Brachytherapy 2017 November
PURPOSE: To compare vaginal control and treatment toxicity of three different high-dose-rate brachytherapy schedules as exclusive treatment in postoperative endometrial carcinoma.

METHODS AND MATERIALS: From 2003 to 2015, three different schedules were used as postoperative treatment for 146 patients (p) with intermediate-risk endometrial carcinoma. Group 1 (41 p): six fractions of 4-6 Gy, 3-4 fractions per week; Group 2 (59 p): four fractions of 5-6 Gy administered daily; Group 3 (46 p): 6 Gy × 3 fractions in three consecutive days. The dose was prescribed at 5 mm of applicator surface using an active treatment length of 2.5 cm. Toxicity scores were evaluated using the Radiation Therapy Oncology Group scores for bladder and rectum and the objective criteria of late effects of normal tissues-subjective, objective, management, analytic for vagina. Statistics used were group descriptions calculating their means, medians, and ranges. Bivariate analysis was evaluated using variance models and χ2 tests.
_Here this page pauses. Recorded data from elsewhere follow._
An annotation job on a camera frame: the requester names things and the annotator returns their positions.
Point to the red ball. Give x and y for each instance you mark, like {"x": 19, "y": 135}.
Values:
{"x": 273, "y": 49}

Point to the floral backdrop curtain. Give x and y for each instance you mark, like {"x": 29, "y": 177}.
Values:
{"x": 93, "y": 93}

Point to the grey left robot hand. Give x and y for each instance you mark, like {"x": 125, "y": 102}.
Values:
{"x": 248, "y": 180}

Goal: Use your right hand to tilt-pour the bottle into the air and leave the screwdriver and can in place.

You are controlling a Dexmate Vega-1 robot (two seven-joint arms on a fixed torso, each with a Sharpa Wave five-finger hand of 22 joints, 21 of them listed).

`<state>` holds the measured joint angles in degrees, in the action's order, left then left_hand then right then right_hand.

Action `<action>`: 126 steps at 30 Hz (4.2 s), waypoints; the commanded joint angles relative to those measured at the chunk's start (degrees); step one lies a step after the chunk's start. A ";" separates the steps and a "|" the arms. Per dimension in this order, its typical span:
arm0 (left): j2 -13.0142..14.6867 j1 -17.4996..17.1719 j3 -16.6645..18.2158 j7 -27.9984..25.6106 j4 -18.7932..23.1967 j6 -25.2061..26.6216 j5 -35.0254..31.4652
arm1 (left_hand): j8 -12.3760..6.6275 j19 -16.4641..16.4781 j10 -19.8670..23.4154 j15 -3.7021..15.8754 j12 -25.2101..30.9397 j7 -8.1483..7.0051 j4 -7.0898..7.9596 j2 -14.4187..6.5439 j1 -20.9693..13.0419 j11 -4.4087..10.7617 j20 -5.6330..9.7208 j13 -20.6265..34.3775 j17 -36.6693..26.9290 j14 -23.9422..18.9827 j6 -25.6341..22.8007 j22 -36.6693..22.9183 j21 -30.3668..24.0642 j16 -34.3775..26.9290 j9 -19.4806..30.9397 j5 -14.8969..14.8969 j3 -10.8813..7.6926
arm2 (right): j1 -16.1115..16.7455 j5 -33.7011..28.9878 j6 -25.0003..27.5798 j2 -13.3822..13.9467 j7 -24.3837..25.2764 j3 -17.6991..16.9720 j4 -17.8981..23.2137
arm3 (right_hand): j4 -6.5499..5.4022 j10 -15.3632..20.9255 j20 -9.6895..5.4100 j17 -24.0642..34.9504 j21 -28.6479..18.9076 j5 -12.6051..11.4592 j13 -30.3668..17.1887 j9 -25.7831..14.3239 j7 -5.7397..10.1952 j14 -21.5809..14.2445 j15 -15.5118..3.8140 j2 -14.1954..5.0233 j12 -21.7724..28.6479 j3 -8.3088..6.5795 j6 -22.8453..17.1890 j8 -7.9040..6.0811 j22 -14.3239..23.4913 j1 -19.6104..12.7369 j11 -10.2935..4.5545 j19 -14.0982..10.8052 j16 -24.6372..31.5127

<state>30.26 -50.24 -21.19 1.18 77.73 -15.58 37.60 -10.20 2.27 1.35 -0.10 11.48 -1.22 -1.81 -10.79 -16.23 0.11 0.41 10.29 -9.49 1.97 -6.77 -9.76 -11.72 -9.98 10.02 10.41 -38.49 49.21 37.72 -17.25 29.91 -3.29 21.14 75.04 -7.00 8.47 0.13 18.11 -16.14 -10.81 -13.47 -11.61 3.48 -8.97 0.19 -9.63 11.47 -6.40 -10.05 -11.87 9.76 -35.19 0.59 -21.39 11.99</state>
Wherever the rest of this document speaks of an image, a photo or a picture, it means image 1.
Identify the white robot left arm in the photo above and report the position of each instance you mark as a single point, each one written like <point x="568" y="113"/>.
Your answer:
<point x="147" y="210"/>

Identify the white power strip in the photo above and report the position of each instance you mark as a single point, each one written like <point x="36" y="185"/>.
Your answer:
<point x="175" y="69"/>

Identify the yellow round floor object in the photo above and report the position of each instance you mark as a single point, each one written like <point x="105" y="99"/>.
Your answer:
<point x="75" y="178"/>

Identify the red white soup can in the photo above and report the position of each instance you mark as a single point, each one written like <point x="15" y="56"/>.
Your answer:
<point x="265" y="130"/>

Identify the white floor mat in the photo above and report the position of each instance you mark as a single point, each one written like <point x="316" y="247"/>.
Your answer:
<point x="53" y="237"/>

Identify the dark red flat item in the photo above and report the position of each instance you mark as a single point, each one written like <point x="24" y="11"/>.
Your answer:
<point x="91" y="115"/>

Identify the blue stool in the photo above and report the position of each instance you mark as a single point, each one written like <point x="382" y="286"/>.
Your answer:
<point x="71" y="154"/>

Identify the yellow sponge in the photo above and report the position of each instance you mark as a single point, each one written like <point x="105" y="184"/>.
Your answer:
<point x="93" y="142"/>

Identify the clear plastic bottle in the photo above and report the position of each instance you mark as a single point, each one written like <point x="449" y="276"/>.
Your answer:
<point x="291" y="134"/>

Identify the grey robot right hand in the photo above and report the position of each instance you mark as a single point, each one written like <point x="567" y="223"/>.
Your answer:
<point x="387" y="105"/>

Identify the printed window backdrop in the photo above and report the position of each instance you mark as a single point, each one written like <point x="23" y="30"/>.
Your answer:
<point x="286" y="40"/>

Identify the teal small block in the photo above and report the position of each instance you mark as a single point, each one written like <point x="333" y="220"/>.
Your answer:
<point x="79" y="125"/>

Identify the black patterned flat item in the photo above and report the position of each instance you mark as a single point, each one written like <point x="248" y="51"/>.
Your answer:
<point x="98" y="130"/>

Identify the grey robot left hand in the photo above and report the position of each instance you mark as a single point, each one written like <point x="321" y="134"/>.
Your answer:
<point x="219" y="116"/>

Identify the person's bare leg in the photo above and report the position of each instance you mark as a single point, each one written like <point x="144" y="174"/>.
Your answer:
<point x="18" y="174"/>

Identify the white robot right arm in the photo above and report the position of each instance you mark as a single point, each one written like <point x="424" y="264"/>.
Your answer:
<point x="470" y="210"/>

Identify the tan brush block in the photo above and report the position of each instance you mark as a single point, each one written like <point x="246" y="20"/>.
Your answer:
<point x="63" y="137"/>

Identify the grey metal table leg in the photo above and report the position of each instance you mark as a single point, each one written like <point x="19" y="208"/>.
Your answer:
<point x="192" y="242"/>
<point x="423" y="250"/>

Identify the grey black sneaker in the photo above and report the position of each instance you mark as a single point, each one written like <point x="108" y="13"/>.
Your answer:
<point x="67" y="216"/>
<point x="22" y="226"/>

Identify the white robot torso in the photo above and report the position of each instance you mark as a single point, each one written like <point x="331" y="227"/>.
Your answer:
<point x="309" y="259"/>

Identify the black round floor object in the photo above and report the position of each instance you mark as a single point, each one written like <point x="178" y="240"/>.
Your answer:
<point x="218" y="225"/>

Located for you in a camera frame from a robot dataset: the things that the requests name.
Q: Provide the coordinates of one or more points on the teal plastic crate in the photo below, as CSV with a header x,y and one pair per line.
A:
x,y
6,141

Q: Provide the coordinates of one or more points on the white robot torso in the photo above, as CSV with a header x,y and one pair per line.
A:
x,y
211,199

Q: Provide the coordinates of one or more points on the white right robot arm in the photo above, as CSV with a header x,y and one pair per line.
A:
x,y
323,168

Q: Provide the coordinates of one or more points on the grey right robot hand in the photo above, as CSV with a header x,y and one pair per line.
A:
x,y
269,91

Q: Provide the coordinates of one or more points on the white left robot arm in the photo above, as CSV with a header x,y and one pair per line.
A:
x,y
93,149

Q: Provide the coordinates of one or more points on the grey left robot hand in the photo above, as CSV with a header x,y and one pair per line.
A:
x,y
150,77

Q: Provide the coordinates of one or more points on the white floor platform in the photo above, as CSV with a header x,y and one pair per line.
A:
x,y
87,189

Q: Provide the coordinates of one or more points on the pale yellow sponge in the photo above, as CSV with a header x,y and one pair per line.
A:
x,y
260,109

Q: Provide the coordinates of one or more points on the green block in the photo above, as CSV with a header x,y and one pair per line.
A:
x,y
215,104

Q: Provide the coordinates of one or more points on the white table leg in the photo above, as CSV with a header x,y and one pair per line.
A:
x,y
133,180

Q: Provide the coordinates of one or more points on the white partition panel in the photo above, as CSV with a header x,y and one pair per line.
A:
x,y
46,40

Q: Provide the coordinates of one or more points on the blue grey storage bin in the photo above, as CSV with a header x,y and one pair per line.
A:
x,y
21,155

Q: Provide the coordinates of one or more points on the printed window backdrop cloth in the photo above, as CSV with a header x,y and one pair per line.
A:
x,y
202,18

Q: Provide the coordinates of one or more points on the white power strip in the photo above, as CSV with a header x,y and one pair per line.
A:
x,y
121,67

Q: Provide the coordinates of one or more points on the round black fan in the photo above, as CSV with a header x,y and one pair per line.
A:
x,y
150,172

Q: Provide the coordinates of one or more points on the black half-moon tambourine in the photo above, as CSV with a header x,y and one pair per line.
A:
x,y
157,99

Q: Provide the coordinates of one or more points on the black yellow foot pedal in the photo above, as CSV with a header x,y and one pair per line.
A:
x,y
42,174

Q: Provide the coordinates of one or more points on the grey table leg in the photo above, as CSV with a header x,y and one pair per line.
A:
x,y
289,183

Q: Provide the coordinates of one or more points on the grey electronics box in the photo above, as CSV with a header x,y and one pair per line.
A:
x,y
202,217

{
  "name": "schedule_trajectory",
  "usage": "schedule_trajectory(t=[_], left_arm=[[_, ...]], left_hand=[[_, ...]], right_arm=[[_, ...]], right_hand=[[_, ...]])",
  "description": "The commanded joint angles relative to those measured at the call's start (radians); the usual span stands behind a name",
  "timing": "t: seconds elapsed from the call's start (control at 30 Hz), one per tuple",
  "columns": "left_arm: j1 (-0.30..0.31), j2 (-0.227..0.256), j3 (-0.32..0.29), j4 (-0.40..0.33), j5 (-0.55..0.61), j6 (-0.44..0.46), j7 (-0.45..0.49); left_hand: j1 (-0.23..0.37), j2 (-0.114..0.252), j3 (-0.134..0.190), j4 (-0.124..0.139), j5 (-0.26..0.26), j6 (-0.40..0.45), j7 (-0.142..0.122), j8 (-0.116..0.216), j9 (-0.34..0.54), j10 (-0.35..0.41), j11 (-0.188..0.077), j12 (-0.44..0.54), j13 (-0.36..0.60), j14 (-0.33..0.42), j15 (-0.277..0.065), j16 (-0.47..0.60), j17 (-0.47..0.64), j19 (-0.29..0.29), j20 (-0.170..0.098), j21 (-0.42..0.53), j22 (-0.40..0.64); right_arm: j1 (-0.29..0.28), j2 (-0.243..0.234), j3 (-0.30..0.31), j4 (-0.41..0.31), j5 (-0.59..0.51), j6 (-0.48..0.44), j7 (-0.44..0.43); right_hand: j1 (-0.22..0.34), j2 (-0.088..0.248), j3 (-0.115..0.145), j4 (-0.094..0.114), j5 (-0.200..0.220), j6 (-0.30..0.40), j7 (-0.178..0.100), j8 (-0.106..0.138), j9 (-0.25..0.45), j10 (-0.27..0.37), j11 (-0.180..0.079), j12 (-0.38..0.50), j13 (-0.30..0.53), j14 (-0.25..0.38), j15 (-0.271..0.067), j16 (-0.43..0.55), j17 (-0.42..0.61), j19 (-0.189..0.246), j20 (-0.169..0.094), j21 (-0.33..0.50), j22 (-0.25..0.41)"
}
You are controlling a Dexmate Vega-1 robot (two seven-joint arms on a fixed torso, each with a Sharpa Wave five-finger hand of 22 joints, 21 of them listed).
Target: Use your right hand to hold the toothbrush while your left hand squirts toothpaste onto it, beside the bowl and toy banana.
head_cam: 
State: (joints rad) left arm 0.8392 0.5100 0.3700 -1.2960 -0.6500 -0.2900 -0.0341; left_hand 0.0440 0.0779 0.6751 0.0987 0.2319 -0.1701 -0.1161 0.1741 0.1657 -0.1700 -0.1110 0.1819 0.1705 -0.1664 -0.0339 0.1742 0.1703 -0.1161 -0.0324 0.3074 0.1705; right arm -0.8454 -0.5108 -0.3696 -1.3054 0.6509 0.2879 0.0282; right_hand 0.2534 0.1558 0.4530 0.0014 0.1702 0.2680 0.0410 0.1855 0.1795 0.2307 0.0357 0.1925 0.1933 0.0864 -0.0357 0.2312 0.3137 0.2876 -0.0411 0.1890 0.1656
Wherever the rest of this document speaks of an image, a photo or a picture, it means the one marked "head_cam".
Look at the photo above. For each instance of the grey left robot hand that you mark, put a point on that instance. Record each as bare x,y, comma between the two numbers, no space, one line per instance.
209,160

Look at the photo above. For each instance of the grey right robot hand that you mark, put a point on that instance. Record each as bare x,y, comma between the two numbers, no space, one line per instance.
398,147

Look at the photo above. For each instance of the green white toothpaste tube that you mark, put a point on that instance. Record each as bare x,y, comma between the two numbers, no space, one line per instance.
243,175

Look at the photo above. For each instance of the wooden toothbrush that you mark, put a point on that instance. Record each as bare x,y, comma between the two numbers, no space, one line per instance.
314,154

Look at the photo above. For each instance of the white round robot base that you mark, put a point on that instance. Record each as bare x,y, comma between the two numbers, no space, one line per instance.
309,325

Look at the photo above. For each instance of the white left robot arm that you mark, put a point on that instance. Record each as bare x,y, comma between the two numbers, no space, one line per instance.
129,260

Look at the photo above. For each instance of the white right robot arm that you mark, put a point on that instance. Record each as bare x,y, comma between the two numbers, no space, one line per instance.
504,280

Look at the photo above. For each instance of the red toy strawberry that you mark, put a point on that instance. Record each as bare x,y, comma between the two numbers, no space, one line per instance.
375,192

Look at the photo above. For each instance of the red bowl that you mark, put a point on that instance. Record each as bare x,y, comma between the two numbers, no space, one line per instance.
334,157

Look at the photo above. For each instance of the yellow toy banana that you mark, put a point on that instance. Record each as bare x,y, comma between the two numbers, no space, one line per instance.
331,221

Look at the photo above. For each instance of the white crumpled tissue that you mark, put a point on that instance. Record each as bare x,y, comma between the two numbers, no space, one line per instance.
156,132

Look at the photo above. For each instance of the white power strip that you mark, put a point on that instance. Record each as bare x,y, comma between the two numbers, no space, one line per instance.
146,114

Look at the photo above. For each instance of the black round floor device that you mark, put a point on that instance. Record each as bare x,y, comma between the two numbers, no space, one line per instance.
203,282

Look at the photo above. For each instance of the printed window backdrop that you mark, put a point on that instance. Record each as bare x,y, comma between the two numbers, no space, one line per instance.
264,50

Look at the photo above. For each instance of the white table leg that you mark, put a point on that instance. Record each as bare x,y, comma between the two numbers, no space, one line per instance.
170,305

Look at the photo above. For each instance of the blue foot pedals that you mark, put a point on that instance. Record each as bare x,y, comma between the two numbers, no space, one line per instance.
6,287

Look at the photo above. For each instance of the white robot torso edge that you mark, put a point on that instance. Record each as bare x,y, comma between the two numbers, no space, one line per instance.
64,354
RESULTS: The mean followup was as follows: Group 1: 88 months, Group 2: 75 months, and 41 months in Group 3. No vaginal relapses were found. Late toxicity ≥ G2: rectum: 0 p in the three groups (0%). Bladder: Group 1: 1 p (2.4%), Group 2: 0%, and Group 3: 0%. Vagina: Group 1: 4 p (9.5%); Group 2: 9 p (15.3%); and Group 3:10 p (21.8%). There were no differences in late toxicity among the three groups of patients for rectum (p = 0.83), bladder (p = 0.58), and vagina (p = 0.67); the expected global risk of complications for rectum, bladder, and vagina is 0.8%, 0.8%, and 28.8%, respectively.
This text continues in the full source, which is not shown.